この私たちの社会は、ある意味ほんとうに先行きが見えないような不安や不満、閉塞感に覆われているといえます。そういった時に、ある種強いリーダーシップを持った、又カリスマ性のある指導者が、世の不安や不満、閉塞感を解消してくれるがごとき待望感を抱かせます。かつてドイツ、日本が侵略戦争へ向かったその道のりにはこのような要因がありました。
「『相手をたたきのめす』又『プロセスをふっ飛ばす』それがいいんだとするような過激な手法に待望論が集まるほど、「戦後民主主義は行き詰っているのかも知れない」と、ある精神科医の方もおっしゃっていましたが。いろんな面で厳しく、不安や恐れの多い時代でありますが。強いリーダーシップを求めるあまり、逆に身動きがとれなくなり、体制の中に組み込まれて、ひいてはかつての過ちを繰り返すことになりかねません。そういうことになっていかないためにも、しっかりと私たちは平和の主、ろばの子に乗って来られたお方イエス・キリストにのみ、聞き従っていく者でありたいものです。

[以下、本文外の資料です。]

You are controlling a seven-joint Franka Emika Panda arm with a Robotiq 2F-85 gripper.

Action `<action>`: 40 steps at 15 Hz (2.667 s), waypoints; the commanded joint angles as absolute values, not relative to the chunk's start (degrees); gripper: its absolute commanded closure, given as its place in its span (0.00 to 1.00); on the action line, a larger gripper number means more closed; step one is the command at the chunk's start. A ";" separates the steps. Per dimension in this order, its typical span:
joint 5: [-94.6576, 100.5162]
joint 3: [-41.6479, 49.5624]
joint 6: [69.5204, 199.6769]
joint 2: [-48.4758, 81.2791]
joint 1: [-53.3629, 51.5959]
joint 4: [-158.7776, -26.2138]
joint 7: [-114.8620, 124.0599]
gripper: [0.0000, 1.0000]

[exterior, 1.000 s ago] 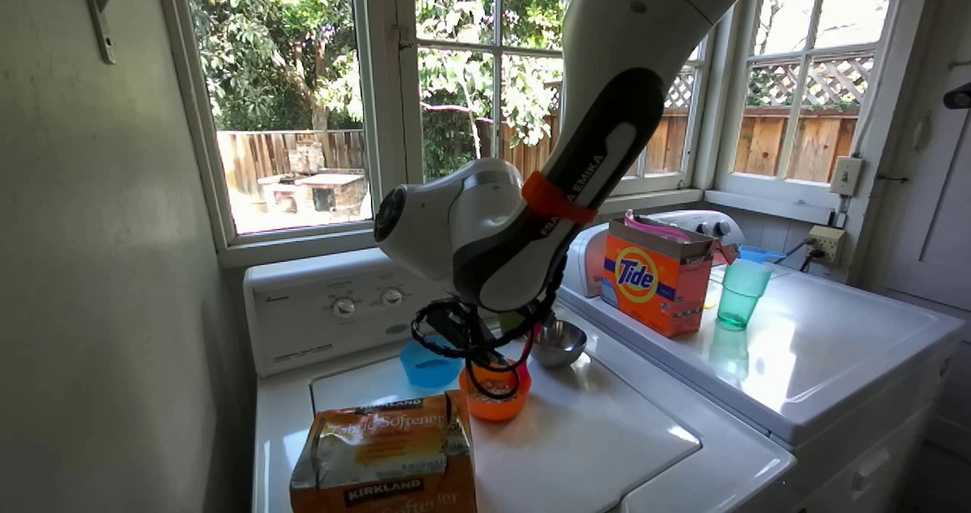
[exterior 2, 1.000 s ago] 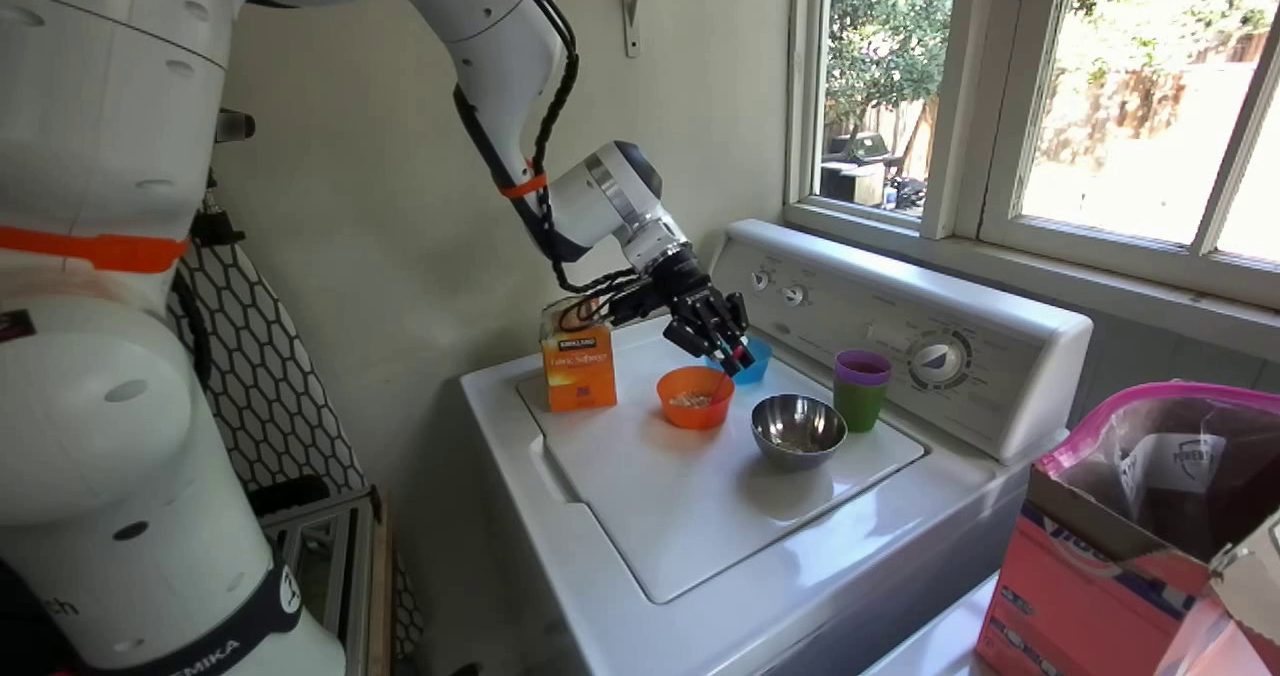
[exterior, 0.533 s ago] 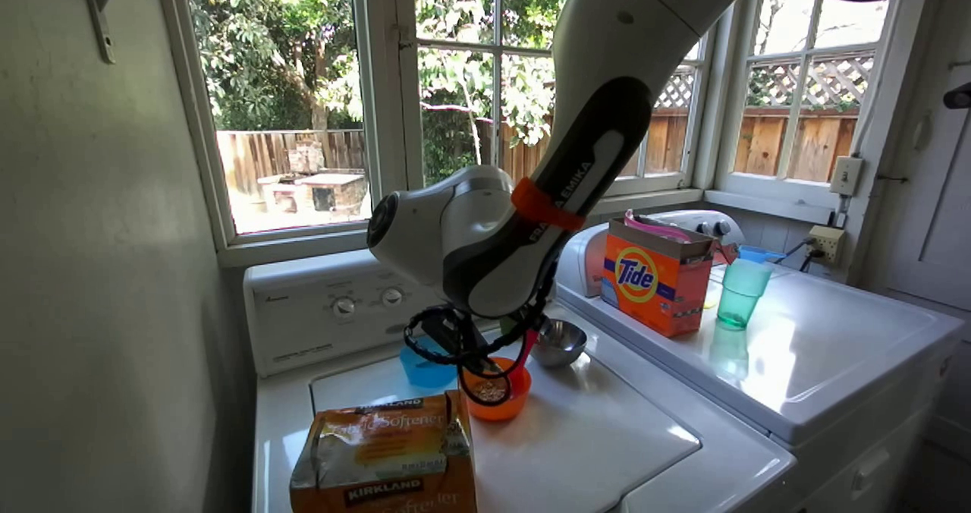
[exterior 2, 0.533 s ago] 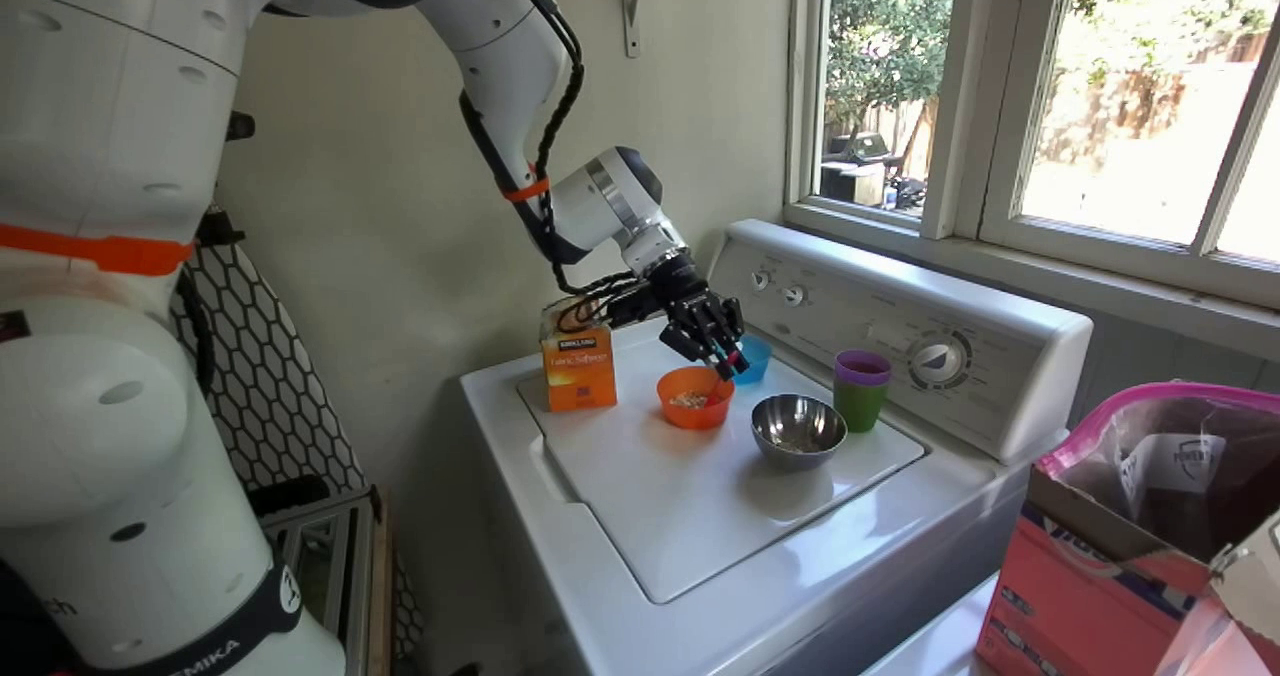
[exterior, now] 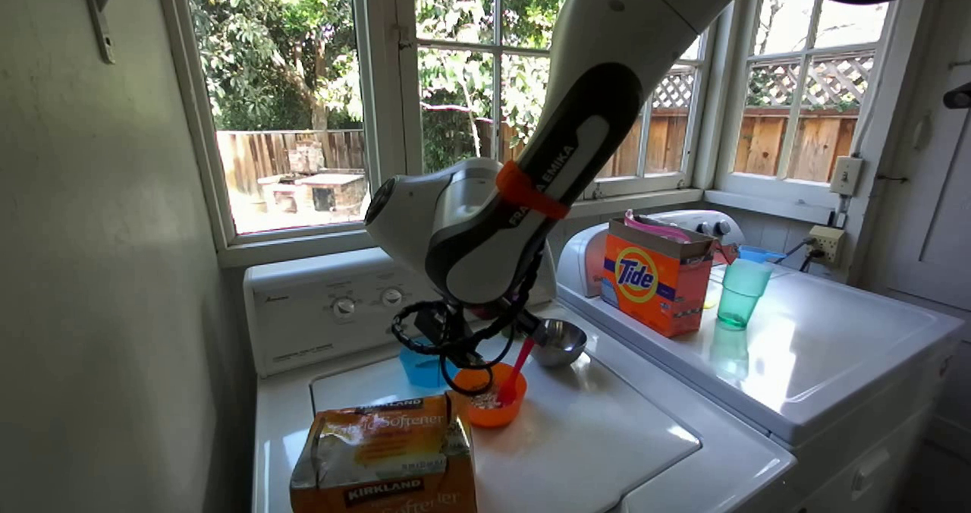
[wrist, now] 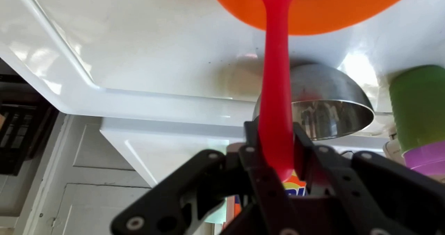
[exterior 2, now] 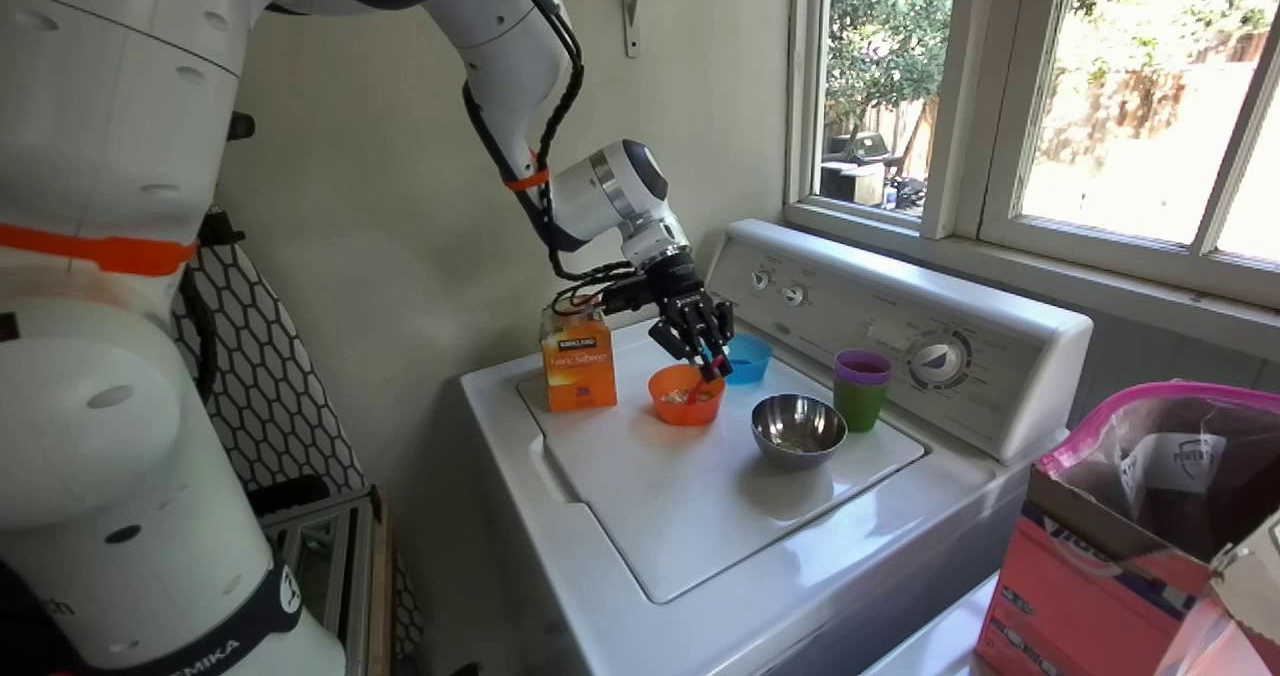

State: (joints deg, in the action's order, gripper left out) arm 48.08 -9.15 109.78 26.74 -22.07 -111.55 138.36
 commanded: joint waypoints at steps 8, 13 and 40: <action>38.92 -10.29 109.40 29.08 -21.90 -108.63 130.67 0.94; 31.89 -9.95 110.52 29.61 -21.08 -107.82 125.89 0.94; 2.27 -5.10 123.49 31.04 -14.54 -109.45 108.09 0.94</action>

この大阪市は、新しい市長になって高齢者が病院や買い物、生活の足として来た「赤バス」を赤字で採算が取れない、役に立たないという理由で、バッサリと切り捨て、廃止しようとしています。
イエスさまは子ろばに乗られましたが、イエスさまが大阪にお住みになられていたら赤バスを利用なされたかも知れませんね。庶民の生活をつぶさに見、体験され、いつくしまれるお方だからです。弱い立場にある人たちが切り捨てられ、苦しみを受けることに怒り、憂い、共に痛まれるお方だからであります。今日本の至るところで障害者への支援金の減額を強行するような施策が推し進められようとしています。社会や国に貢献し役立つことがないと決めつけられた人たちを切り捨て、採算が取れないということでハンディをもつ人の生きがいや将来が揺るがされ、奪われる世の中はさつばつとしたものです。又、小学校の卒業式が近づいて来ましたが、授業時間を割いての卒業式の練習時間が大幅にとられています。これも日の丸起立強制化の条例に向けた布石なのかとかんぐってしまいます。

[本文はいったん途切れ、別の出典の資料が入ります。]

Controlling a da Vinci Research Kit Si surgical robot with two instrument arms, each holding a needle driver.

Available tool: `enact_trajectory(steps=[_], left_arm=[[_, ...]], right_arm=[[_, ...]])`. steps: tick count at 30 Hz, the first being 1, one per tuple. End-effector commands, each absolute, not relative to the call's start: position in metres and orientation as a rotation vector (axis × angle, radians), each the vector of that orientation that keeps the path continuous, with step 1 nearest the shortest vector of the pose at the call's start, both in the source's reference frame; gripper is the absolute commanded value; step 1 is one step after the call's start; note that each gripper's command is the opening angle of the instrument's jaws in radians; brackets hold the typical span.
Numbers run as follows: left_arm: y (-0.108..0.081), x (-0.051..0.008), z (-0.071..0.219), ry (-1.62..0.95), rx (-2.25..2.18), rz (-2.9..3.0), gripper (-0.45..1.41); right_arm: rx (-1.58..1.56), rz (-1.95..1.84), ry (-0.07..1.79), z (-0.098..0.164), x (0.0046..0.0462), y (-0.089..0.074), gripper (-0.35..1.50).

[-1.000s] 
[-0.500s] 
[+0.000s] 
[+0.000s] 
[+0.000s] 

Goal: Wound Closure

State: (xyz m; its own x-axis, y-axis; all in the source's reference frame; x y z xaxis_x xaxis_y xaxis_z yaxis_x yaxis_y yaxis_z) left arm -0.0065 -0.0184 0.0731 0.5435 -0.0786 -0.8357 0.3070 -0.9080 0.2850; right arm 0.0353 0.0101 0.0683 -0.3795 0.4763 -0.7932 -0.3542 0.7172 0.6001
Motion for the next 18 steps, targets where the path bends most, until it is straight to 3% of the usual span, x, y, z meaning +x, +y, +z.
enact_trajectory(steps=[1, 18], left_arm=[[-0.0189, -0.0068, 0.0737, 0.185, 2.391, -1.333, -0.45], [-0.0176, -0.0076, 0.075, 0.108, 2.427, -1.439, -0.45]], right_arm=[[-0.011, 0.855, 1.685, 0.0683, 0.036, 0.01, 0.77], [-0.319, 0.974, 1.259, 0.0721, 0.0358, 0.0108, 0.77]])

実際府立の卒業式で起立条例に従わなかったという教員8名がすでに懲戒処分とされたそうです。又、ある高校の教師は、指紋押捺を拒否する外国籍の生徒との出会いから、その苦しみに触れる経験を通して、その方は日の丸・君が代の反対というより、強制によって排外主義が助長されることに強い危機感を感じると言っています。人権の問題なのです。
いろんな人とふれあい、出会うことで、いろんな考え方を知り、互いを尊重し、共に生きる世界、聖書の「喜ぶ人と共に喜び、泣く人と共に泣きなさい」(ローマ12章15節)との御言葉のとおり、そこに本当の平和が築かれるのであります。
そして何よりも、エフェソ2章14節の「実に、キリストはわたしたちの平和であります。」私たちはその世界観を、子ろばに乗った柔和なお方、イエス・キリストを通して知らされました。私たち一人ひとりは子ろばのような小さな存在かも知れません。しかし、「主がお入り用なのです」。平和の王である救い主の御心を運ぶ者、掲げる者として、祈り、従い、身近なところから、平和を造り出す人としてあゆんでまいりましょう。